Malaga regional cooking has always enjoyed a very strong reputation. Centuries-old traditional and fresh recipes have been passed down from generation to generation, creating a superb cuisine. We at The Wine & Country Club want to leave a record of some gourmet recipes by the culinary masters that Malaga province has yielded.
Let us get the master class rolling with Dani Garcia.
After reaching the pinnacle of national and international cuisine, and arguing that the pressures and expectations attached to the accolade were too much, the Marbella-born chef dropped out of the Michelin race to proceed with a free spirit and focus on what truly makes him happy – i.e. cooking. He is currently utterly devoted to expanding his business and four restaurant brands—BiBo, Lobito de Mar, Leña, and Dani Brasserie at the recently opened Four Seasons Hotel in Madrid.
Let us follow his famous Olivier Salad recipe with fresh quail eggs and tuna; a luxury bite prepared with simple and humble ingredients.
Dani Garcia’s Much-Loved Andalusian-Style Olivier Salad
Ingredients for the base mayonnaise
- 500g pasteurised egg
- 750kg sunflower oil
- 8g fine salt
- 9g sherry vinegar
Emulsify the mayonnaise using a mixer or a regular balloon whisk. Set aside in the fridge.
Ingredients for the salad
- 4kg Parmentina potatoes, peeled and diced
- 340g anchovy-flavoured pitted green olives, finely chopped
- 170g olive juice
- 280g boiled egg, chopped
- 400g canned tuna
- 800g base mayonnaise
Wash the potatoes well. Bring a large saucepan of lightly salted water to the boil over a high heat. Add the potatoes and boil them until they are tender. Drain and mash them with a whisk while they are still warm. Add the olives and the boiled egg and stir to mix. Next, add the tuna and the olive juice and mix well. When the mix is cooled, add the mayonnaise slowly. Season to taste, cover with tin foil and set aside in the fridge until serving.
Ingredients for the crispy garlic chips
- 1kg garlic cloves, peeled and thinly sliced
- 500ml mild olive oil
- 10g fine salt
Dip the garlic three times in boiling water. Cool under running water and dry well. Shallow fry the garlic slices in a skillet with olive oil at a temperature of 140°C, then gradually increase the temperature until crispy, crunchy, and golden brown in colour. Pat dry the garlic chips on absorbent paper, add a pinch of salt and keep warm.

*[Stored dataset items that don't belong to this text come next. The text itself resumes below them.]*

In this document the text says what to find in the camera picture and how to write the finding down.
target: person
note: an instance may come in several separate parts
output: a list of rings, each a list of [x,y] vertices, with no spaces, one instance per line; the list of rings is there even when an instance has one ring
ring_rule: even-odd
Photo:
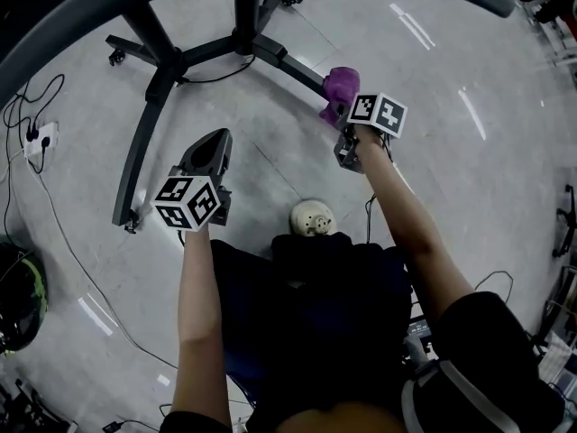
[[[558,423],[558,400],[538,379],[523,328],[497,295],[463,278],[380,138],[364,125],[355,133],[396,246],[353,245],[342,233],[280,235],[268,261],[211,242],[206,228],[187,233],[179,370],[162,433],[231,431],[226,374],[256,406],[250,433],[407,431],[401,398],[413,375],[401,356],[411,286],[435,351],[490,406],[517,431]],[[501,431],[446,377],[432,380],[414,394],[420,431]]]

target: forearm
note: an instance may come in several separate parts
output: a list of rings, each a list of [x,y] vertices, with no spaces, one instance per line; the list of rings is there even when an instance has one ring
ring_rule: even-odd
[[[221,309],[208,228],[187,233],[179,293],[179,341],[220,335]]]
[[[435,223],[382,148],[373,141],[360,142],[356,152],[395,244],[411,255],[428,253],[442,245]]]

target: black chair base
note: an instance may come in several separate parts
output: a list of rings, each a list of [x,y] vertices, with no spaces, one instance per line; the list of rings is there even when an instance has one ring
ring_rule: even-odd
[[[573,235],[575,234],[575,228],[577,228],[577,216],[575,215],[575,196],[573,195],[573,186],[565,185],[565,192],[571,193],[571,211],[569,213],[564,210],[557,208],[557,216],[562,216],[565,218],[567,223],[567,234],[561,244],[559,249],[553,250],[553,257],[558,258],[565,255],[571,249],[571,243],[573,240]]]
[[[172,45],[150,4],[133,8],[123,15],[142,44],[109,35],[106,42],[114,49],[109,57],[110,64],[120,64],[126,55],[131,55],[157,69],[146,90],[146,107],[124,164],[114,205],[113,224],[134,224],[133,214],[136,211],[131,207],[133,195],[154,127],[172,87],[175,83],[183,83],[182,76],[189,68],[232,52],[242,56],[254,55],[325,97],[321,76],[289,56],[281,44],[261,35],[279,4],[293,5],[299,1],[302,0],[264,0],[259,6],[259,0],[234,0],[236,27],[232,35],[186,51]]]

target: hand
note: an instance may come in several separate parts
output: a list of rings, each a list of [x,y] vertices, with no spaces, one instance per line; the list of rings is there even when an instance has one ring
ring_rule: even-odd
[[[368,125],[356,124],[354,126],[354,133],[357,135],[357,138],[359,138],[359,144],[366,145],[375,143],[380,147],[380,137],[373,130],[371,130],[371,128],[372,127]]]

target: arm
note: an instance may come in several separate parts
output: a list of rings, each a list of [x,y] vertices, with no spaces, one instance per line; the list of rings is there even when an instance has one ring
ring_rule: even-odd
[[[179,292],[179,372],[172,411],[231,426],[221,311],[208,229],[187,233]]]
[[[435,223],[397,174],[380,138],[356,125],[357,156],[379,201],[390,233],[408,255],[419,302],[434,324],[460,297],[474,292],[446,251]]]

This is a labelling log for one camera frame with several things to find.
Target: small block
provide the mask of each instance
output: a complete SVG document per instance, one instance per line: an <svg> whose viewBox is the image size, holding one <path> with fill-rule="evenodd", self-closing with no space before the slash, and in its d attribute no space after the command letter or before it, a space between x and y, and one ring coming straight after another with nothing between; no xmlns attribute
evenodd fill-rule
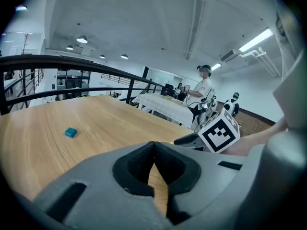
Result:
<svg viewBox="0 0 307 230"><path fill-rule="evenodd" d="M75 136L75 134L77 134L77 130L74 129L74 128L68 128L66 131L65 131L65 135L70 137L70 138L73 138Z"/></svg>

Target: ceiling light
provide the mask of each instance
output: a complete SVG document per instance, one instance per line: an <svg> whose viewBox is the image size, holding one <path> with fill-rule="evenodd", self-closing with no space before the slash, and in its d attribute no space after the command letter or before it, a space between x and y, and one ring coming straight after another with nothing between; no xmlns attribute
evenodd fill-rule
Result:
<svg viewBox="0 0 307 230"><path fill-rule="evenodd" d="M267 39L268 37L272 35L273 35L273 32L270 29L266 29L264 32L256 36L253 40L249 41L247 44L242 46L239 50L241 50L242 52L245 52L251 47L257 45L258 43L262 42L263 40Z"/></svg>
<svg viewBox="0 0 307 230"><path fill-rule="evenodd" d="M19 11L19 10L27 10L27 7L23 5L19 5L15 8L15 11Z"/></svg>
<svg viewBox="0 0 307 230"><path fill-rule="evenodd" d="M80 42L80 43L86 44L87 43L87 38L86 38L86 36L79 36L77 38L77 41Z"/></svg>
<svg viewBox="0 0 307 230"><path fill-rule="evenodd" d="M122 57L123 59L128 59L128 56L126 54L123 54L120 57Z"/></svg>
<svg viewBox="0 0 307 230"><path fill-rule="evenodd" d="M220 63L217 63L216 65L214 65L214 66L211 68L211 70L213 71L213 70L219 68L220 66L221 66L221 64L220 64Z"/></svg>

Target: floor
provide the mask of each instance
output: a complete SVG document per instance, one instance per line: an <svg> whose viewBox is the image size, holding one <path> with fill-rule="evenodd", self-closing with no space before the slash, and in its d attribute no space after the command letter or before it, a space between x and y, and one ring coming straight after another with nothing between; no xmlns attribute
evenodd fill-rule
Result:
<svg viewBox="0 0 307 230"><path fill-rule="evenodd" d="M27 85L29 83L29 80L26 80L25 81L25 84ZM10 91L7 91L6 92L6 100L12 100L12 99L15 99L17 98L17 95L20 93L20 91L22 90L22 85L21 83L18 83L15 85L15 90L13 91L13 94L11 94ZM26 93L28 94L32 94L34 91L33 91L33 82L29 84L29 86L26 88ZM18 110L21 110L21 107L22 107L23 103L18 103L18 104L15 104L13 106L13 108L11 109L11 112L15 112L15 111L18 111Z"/></svg>

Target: ceiling
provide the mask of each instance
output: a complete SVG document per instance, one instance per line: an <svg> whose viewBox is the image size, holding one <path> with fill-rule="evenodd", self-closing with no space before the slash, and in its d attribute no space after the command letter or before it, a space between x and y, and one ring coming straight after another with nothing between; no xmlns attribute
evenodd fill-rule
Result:
<svg viewBox="0 0 307 230"><path fill-rule="evenodd" d="M273 29L276 19L273 0L57 0L57 6L51 49L66 51L73 44L80 54L84 45L76 38L85 35L93 57L163 48L183 61L211 65L267 27ZM254 48L259 46L281 69L275 37ZM259 70L252 67L257 64L253 57L241 58L223 63L216 73Z"/></svg>

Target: white shirt
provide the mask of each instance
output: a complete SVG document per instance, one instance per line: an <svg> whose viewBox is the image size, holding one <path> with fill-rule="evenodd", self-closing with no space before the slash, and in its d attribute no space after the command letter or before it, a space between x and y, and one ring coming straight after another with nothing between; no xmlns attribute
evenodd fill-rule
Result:
<svg viewBox="0 0 307 230"><path fill-rule="evenodd" d="M203 79L193 89L193 91L198 91L199 93L201 93L202 97L195 97L195 96L192 96L192 95L188 95L185 98L185 100L184 100L184 104L187 105L187 102L188 102L188 106L190 108L194 108L196 105L198 105L198 103L201 102L201 100L203 98L207 97L210 89L211 89L211 80L210 80L210 78Z"/></svg>

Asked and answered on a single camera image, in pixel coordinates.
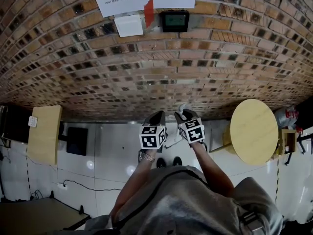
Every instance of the white floor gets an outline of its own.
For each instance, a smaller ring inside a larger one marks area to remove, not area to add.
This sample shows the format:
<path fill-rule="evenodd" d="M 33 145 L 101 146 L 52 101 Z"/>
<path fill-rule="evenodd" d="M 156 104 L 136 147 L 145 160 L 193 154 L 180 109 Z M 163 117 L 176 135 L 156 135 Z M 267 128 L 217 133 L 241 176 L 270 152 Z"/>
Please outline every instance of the white floor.
<path fill-rule="evenodd" d="M 205 142 L 208 148 L 215 149 L 221 146 L 222 133 L 228 124 L 226 120 L 204 122 Z M 66 182 L 64 188 L 59 187 L 58 183 L 68 179 L 96 190 L 122 189 L 137 165 L 140 149 L 139 126 L 139 124 L 66 124 L 65 130 L 67 127 L 88 128 L 87 155 L 67 153 L 66 143 L 60 141 L 57 166 L 43 165 L 26 158 L 25 144 L 12 142 L 9 150 L 1 147 L 3 155 L 7 156 L 0 162 L 5 197 L 10 200 L 29 200 L 30 194 L 37 189 L 43 197 L 48 197 L 53 190 L 55 198 L 75 209 L 83 205 L 85 213 L 91 217 L 108 214 L 119 191 L 93 191 L 73 182 Z M 169 123 L 166 127 L 169 134 L 166 145 L 170 146 L 175 142 L 177 125 Z M 313 128 L 304 132 L 304 135 L 312 132 Z M 234 185 L 246 177 L 253 177 L 273 201 L 276 199 L 277 178 L 279 178 L 276 200 L 278 209 L 285 217 L 304 223 L 312 209 L 313 156 L 311 156 L 311 143 L 304 141 L 303 144 L 307 153 L 301 154 L 298 151 L 293 154 L 288 166 L 284 165 L 287 156 L 279 159 L 279 165 L 276 159 L 260 166 L 252 166 L 225 150 L 210 155 Z M 159 156 L 164 157 L 168 165 L 175 156 L 180 156 L 184 165 L 192 165 L 200 169 L 196 156 L 186 141 L 180 141 L 169 149 L 163 149 L 162 153 L 157 154 L 157 157 Z"/>

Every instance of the bracelet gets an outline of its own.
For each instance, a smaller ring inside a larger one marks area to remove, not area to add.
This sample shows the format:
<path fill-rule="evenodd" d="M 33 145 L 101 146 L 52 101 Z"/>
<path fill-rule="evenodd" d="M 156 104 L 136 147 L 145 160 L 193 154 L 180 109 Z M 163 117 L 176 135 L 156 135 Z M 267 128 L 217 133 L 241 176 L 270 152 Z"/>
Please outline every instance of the bracelet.
<path fill-rule="evenodd" d="M 144 153 L 144 152 L 141 153 L 140 158 L 141 158 L 141 159 L 146 159 L 146 160 L 148 160 L 148 161 L 150 161 L 150 162 L 152 162 L 152 163 L 153 163 L 153 162 L 155 161 L 155 159 L 156 159 L 154 156 L 151 156 L 151 155 L 146 154 L 146 153 Z"/>

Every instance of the black shoe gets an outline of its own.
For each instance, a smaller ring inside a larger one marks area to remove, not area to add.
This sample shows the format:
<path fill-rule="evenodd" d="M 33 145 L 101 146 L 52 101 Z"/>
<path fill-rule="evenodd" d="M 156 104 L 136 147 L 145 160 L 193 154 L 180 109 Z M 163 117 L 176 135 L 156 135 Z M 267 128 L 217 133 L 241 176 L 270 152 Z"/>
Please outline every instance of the black shoe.
<path fill-rule="evenodd" d="M 165 168 L 166 167 L 166 162 L 163 158 L 159 158 L 156 162 L 156 167 L 157 168 Z"/>
<path fill-rule="evenodd" d="M 173 166 L 182 165 L 180 157 L 175 157 L 173 160 Z"/>

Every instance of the digital display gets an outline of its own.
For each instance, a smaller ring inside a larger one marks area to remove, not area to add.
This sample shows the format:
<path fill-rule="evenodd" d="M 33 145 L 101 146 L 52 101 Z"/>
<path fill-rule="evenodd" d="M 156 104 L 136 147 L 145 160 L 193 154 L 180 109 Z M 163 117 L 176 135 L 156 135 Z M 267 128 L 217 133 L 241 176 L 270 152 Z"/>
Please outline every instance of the digital display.
<path fill-rule="evenodd" d="M 184 26 L 186 15 L 166 15 L 165 23 L 167 26 Z"/>

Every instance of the wall-mounted device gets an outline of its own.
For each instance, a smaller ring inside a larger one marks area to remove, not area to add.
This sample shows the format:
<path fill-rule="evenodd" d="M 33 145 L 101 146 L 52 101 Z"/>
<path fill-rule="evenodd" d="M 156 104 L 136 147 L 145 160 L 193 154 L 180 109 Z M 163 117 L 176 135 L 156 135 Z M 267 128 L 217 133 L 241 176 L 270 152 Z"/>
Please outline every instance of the wall-mounted device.
<path fill-rule="evenodd" d="M 187 32 L 189 23 L 189 12 L 163 11 L 160 13 L 162 18 L 163 32 Z"/>

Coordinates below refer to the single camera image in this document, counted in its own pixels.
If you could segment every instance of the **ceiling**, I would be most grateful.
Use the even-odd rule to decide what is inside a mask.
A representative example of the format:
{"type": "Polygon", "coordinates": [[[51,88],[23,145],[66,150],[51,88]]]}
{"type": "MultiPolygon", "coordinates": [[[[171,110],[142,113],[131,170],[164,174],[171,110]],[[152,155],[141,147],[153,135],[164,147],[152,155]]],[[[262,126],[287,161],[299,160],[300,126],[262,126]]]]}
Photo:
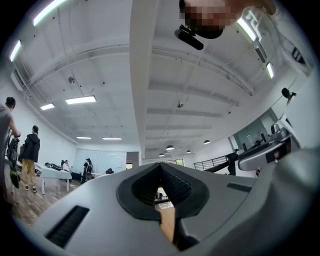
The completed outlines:
{"type": "MultiPolygon", "coordinates": [[[[203,51],[178,40],[178,2],[67,0],[37,26],[29,13],[15,35],[22,48],[14,62],[26,100],[76,143],[88,143],[77,136],[91,137],[91,144],[121,137],[117,143],[138,145],[146,159],[169,144],[173,156],[183,156],[206,139],[221,139],[216,125],[270,81],[266,64],[237,24],[217,39],[198,37],[203,51]],[[65,102],[89,95],[97,101],[65,102]],[[49,103],[55,108],[41,111],[49,103]]],[[[272,38],[265,34],[263,46],[277,67],[282,59],[272,38]]]]}

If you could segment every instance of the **black jacket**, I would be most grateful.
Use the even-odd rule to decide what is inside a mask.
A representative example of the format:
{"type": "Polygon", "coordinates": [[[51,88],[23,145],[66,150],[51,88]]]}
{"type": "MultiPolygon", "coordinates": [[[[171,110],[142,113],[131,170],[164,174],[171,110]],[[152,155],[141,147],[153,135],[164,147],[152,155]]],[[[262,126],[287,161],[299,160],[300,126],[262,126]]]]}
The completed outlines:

Ingredients for one serving
- 220g Olivier salad
- 80g base mayonnaise
- 1 Regana cracker
- 12g Arbequina olive oil
- 2g shichimi togarashi
- 1g garlic chips
- 8 parsley leaves, fried
- 3g salt flakes
- 6 quail eggs, fried
Mix the salad and the mayonnaise, and spoon into your serving bowl. Plate it up using a metal plating ring, forming a neat circle. Make a small indentation in the top and top it with the fried quail eggs and semi-liquid egg yolk. Add a glug of olive oil and sprinkle on your crispy garlic chips. Next, add a pinch of salt and dust your fried parsley and shichimi togarashi. Garnish with a Regana cracker on the side.
The Quintessential Ronda Recipe
We cannot forget, as is to be expected, the Ronda-born cordon bleu chef Benito Gomez and his imperious two-Michelin starred Bardal. The establishment is particularly prized by the country’s top restaurants for championing local produce and advocating a farm-to-fork philosophy. Let us follow his uber popular Grilled Corn & Avocado Soup recipe.
Grilled Corn & Avocado Soup Recipe By Chef Benito Gomez
Ingredients for the corn soup
- 600g sweet corn
- 50g lemon juice
- 5g red chilli
- 6g salt
- 9g xanthan gum
- 35g sunflower oil
Crush the corn kernels and get every last bit of juice by using a straining bag. Ensure you obtain 400g of juice. Next, add the rest of the ingredients and blend together well for two minutes using a Thermomix. Fill a vacuum bag with the mix and remove the air to vacuum-seal it with the help of a vacuum pump.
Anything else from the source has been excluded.